Vent away lonely73, vent away. I've read your other posts. In my professional opinion, I don't think trial separations do anything postive for progressing the relationship. With the finances, I think you should get rid of the credit cards all together and just use cash,checks, or debit cards. Establishing credit is a good idea, but going into more debt is a very bad idea (especially credit card debt). I wonder if it would be possible for him to have his own allowance set on his debit card, and once that was spent, he would no longer have any money to spend.

Have you let him know how you feel?
Have you considered marriage counseling?

You don't have to answer these questions. If you just want to vent, that is fine. Sometimes venting can help you come up with your own solutions to your problems which are usually the best solution anyway.


----------



## lonely73 (Jun 27, 2011)

I totally agree that the credit cards are a bad idea. Unfortunately he is doing this all on his own without my knowledge ahead of time (this has been a pattern in our relationship). 

I have tried to explain my feelings to him, but he is uncomfortable talking about serious adult issues. His usual response is "don't worry about it", "everything will work itself out" etc. He always says he understands and will work at it, but never follows through. We never have heated arguments (no screaming, yelling, stomping off etc.). I talk, he listens and then he usually has nothing to say other than “I’ll work on things.”

We each have our own bank accounts as well as a joint household account. In 2004, I took over all the finances for the household and we each have an allowance deposited in our separate accounts that we refer to as our "fun money". We have adjusted his allowance to everything from 200/mo. to 800/mo. in hopes to find something that would work. Unfortunately no matter how much is put in there he has not been able to stay within those means. He would either resorts to using our joint account leaving us struggling to pay our bills or will use credit cards (all or our credit cards were/are separate).

I've ask him repeatedly to go to marriage counseling but so far he has refused. I begin marriage counseling week after next (out of town next week). He has been invited, but has declined to go. This is my last ditch effort. I'm hoping maybe I'll learn some tools to better communicate what I need out of the relationship that may get a better response from him. I just don't know what else to do if this doesn't work. 

Why do you think a trial separation would not work? I guess I thought that maybe he would realize I was serious if I left. My goal is to improve my marriage, not to get a divorce.

Thanks for "listening."


----------



## kirby81 (Jun 29, 2011)

A friend of mine has a very similar issue with her husband. The only thing that she has found that worked is to have the money taken out of her husband's check by his employer and put into HER account. Not the joint account that he has access to as well. However, I do not think she has had to deal with the issue with his abusing credit cards. I would think that you could just get them out of his wallet and cut them up or being his wife, you would have the ability to call and cancel them ... leaving him only the debit card of his 'fun money' account. Yet, I can certainly understand why you are tired of having to babysit him and wouldn't want to have to take those measures =(


----------



## lonely73 (Jun 27, 2011)

I'm not on his accounts and I'm not listed as an authorized user so I don't have any access or authority to cancel his cards. I wish it was that easy, but unfortunately this is an area where he is unwilling to be open with me. He always seems to have money yet, I have no idea where it comes from. We have gone around in circles with this issue and never get anywhere. 

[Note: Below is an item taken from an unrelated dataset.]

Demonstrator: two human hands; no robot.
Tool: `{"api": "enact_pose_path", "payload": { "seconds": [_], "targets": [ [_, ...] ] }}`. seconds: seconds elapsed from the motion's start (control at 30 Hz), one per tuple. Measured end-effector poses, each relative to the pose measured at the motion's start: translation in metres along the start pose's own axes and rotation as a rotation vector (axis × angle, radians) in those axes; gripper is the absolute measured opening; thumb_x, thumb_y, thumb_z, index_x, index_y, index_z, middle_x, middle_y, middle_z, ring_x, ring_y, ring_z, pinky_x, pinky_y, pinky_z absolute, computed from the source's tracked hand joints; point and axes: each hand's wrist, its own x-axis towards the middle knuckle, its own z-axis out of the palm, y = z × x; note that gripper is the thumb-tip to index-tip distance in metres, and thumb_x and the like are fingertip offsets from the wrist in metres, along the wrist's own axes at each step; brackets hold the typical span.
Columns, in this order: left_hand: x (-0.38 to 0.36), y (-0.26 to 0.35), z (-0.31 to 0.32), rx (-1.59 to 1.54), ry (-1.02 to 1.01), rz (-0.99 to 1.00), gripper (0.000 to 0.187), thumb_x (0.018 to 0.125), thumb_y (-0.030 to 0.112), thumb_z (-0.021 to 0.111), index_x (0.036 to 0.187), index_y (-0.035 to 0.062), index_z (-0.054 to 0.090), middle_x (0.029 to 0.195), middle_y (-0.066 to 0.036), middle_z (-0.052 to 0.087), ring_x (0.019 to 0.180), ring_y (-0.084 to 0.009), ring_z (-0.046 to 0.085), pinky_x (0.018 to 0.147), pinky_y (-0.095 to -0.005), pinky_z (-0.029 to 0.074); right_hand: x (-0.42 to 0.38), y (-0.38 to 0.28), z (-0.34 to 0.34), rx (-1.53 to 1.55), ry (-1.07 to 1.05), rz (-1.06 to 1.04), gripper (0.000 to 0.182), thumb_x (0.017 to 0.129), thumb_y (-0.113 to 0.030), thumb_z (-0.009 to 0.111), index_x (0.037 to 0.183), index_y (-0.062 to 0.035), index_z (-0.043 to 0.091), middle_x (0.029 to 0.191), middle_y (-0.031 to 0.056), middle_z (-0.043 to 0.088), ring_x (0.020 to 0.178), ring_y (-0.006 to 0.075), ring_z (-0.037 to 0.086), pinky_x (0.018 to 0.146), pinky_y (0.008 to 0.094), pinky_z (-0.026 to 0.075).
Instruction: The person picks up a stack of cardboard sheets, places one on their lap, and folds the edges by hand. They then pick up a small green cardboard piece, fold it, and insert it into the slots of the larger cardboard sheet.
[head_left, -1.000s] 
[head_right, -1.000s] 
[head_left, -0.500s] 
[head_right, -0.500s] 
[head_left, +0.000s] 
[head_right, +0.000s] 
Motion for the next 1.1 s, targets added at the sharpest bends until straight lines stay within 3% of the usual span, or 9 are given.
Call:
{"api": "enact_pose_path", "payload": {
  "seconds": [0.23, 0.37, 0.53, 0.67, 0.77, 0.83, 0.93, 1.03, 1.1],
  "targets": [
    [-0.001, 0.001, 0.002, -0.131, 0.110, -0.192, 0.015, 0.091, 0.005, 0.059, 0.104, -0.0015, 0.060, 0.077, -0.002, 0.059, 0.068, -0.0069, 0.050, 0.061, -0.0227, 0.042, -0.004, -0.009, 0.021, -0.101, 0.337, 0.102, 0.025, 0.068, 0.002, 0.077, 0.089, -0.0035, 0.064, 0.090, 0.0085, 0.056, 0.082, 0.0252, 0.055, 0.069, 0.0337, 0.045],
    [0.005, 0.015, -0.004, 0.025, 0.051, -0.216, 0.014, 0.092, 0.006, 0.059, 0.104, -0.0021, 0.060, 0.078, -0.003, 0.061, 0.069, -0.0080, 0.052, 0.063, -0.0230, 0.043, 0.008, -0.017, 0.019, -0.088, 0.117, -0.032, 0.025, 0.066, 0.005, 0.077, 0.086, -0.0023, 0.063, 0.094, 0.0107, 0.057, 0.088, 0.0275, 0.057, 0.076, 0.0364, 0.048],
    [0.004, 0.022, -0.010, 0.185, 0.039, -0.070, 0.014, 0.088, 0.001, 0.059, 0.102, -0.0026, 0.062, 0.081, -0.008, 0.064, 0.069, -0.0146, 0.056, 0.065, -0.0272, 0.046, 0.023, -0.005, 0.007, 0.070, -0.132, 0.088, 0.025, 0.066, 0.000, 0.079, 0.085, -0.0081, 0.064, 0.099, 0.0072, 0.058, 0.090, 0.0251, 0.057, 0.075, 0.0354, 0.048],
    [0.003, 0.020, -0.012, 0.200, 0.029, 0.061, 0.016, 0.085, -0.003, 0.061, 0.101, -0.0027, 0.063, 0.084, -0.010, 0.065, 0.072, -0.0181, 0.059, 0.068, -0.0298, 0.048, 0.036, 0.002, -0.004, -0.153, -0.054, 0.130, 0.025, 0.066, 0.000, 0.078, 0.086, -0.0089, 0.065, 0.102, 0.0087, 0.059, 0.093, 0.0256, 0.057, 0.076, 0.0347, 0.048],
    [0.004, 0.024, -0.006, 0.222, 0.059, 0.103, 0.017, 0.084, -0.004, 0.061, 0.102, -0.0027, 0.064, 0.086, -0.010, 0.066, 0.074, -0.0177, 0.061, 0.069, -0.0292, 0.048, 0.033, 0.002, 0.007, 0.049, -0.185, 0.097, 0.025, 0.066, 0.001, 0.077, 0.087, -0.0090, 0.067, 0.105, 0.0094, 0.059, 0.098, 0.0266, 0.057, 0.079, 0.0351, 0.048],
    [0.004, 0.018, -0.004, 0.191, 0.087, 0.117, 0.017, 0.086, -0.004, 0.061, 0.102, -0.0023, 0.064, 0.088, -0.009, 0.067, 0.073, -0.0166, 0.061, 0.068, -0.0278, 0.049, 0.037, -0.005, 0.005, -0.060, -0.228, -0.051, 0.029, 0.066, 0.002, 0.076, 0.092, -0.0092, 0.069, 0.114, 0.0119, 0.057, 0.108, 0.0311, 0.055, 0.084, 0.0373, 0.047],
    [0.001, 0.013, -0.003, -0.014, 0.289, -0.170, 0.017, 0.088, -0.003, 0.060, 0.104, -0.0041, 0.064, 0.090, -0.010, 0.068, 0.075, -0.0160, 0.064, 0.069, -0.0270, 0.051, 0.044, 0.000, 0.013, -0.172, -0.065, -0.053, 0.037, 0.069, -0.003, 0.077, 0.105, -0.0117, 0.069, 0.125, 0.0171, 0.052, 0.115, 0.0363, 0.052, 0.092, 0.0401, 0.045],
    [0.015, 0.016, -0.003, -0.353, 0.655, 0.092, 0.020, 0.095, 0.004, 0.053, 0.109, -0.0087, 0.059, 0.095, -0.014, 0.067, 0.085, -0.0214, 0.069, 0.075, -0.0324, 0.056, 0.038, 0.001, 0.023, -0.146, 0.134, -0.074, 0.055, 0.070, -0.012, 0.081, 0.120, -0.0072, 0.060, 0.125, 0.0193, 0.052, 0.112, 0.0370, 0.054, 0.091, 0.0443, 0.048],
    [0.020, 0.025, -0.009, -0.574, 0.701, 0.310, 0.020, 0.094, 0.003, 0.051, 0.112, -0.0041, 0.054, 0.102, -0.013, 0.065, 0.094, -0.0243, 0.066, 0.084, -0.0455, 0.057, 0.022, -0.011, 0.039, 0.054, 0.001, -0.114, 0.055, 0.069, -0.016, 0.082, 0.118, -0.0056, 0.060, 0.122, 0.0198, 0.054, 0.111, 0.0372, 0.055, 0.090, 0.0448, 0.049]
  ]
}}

I feel like there really does need to be more transparency in our relationship when it comes to our finances but after 11 years he is pretty stubborn on this subject.


----------



## Riverside MFT (Oct 5, 2009)

In doing marriage counseling with numerous couples, I have just noticed that trial separations don't usually work for the benefit of the marriage. I think because people get lazy when they are separated. But when they are together and going through counseling, they see each other everyday and remember that they need to improve their relationship. However, I do agree with you that you somehow need t let him know that you are definitely not okay with the marriage, especially the financial situation.

Does he sign up for the credit card offers that come in the mail? There is a way to stop those from coming in the mail. It requires calling a phone number. You also have to have the social security number of the person you want to stop receiving those offers. Open your next credit card offer, and it should say somewhere in there how to stop those from coming to your home.


----------



## Sex (Jun 23, 2011)

End the marriage immediately, if he asks why, tell him you will never say, if he pushes the issue, cut him down with words. 

:allhail:


----------



## lonely73 (Jun 27, 2011)

Thank you Riverside MFT. That is good information. It makes sense that it would be easy to get lazy about the relationship when you are seperated.

I think he usually applies for cards based on the research he does for BK friendly cards, but it can't hurt to stop the offers from coming to the house. I didn't know you could do that. I'll look into that asap.


----------



## lonely73 (Jun 27, 2011)

lonely73 said:


> Thank you Riverside MFT. That is good information. It makes sense that it would be easy to get lazy about the relationship when you are seperated.
> 
> I think he usually applies for cards based on the research he does for BK friendly cards, but it can't hurt to stop the offers from coming to the house. I didn't know you could do that. I'll look into that asap.


_Posted via Mobile Device_


----------



## lonely73 (Jun 27, 2011)

lonely73 said:


> _Posted via Mobile Device_


I did a little snooping (which I've never done before). Looks like H has been applying for car loans for a car that costs as much as he makes per year. This wouldn't be e first time he's bought a car that we couldnt afford without talking to me.... And only 8 months out of bankruptcy. I dont think he's ever going to get it.
_Posted via Mobile Device_


----------